In the field, Bouman urged farmers to use crop rotation and diversication, synchronous planting and the use of sufficiently long fallow periods. They should also deploy resistant and tolerant varieties judiciously by using a combination of varieties that differ in their resistance or tolerance mechanisms, and by avoiding the use of the same varieties for more than two consecutive years to prevent pests developing resistance.
He also advocated “ecological engineering” as a measure for farming communities, by introducing landscape elements like flowers to promote the build-up and sustenance of a healthy population of parasitoids and predators.
“[Rice research institute] IRRI and its GRiSP partners in Asia are pioneering the introduction of ornamental flowers and agricultural plants such as okra and sesame on bunds in rice fields to attract the good bugs to help control planthoppers.

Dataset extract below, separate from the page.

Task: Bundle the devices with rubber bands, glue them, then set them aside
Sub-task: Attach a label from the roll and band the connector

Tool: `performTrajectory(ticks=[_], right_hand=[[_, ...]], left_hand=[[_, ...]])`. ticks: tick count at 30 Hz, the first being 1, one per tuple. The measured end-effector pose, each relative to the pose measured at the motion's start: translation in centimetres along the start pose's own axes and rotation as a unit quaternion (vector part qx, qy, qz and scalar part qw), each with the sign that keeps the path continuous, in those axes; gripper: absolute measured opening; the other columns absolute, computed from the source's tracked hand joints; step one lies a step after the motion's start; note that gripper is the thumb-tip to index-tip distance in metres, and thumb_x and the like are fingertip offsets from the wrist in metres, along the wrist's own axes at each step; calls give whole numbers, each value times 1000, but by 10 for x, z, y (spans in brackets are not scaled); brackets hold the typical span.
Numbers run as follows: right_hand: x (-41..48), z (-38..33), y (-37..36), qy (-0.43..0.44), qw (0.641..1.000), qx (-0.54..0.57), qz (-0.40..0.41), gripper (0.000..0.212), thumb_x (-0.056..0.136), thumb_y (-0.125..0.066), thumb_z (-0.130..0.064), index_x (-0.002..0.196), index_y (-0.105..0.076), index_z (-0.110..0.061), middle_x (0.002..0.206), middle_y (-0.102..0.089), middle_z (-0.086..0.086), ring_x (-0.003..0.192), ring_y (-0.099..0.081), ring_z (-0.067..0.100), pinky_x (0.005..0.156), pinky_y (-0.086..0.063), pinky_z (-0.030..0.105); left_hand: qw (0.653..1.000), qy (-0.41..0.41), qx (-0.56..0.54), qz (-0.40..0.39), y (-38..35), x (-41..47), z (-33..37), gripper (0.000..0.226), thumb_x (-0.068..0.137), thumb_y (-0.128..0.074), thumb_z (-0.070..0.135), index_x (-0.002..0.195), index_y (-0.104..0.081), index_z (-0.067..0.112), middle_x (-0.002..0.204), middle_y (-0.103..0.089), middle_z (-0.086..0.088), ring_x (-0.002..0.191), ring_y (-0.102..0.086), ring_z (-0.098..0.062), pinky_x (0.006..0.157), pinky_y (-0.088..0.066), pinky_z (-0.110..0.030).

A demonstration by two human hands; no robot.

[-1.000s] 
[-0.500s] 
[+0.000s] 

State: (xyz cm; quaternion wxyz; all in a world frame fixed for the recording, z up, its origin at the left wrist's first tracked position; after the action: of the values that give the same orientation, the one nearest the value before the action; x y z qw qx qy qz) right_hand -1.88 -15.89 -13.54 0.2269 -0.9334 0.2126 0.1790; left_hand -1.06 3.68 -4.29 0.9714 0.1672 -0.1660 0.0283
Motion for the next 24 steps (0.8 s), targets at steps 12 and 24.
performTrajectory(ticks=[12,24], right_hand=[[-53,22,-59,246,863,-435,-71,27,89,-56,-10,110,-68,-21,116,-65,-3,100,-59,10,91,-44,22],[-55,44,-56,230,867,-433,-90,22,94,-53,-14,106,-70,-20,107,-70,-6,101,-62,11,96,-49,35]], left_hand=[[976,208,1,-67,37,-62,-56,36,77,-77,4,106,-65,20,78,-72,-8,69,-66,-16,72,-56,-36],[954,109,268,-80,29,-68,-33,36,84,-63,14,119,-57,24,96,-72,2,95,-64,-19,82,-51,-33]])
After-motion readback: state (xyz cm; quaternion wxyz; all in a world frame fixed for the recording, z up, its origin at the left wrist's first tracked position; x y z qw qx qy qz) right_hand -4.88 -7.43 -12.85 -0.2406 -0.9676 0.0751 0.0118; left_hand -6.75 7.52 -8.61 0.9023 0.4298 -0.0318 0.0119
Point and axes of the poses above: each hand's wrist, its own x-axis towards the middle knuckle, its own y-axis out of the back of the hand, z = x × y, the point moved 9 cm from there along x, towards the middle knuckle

“Ecological engineering not only helps combat planthoppers but also enhances the scenic quality of the environment, can provide additional income, and may attract bees that can stimulate a local industry of honey production.”
However, Bouman warned that farmers and governments are still “grappling” with the mixed blessings of pesticides. Even though alternatives are available, their are less marketable.
“This requires a concerted effort by the public and private sector, scientists, farmers, policymakers, extension agents, and pesticide companies to make it happen.”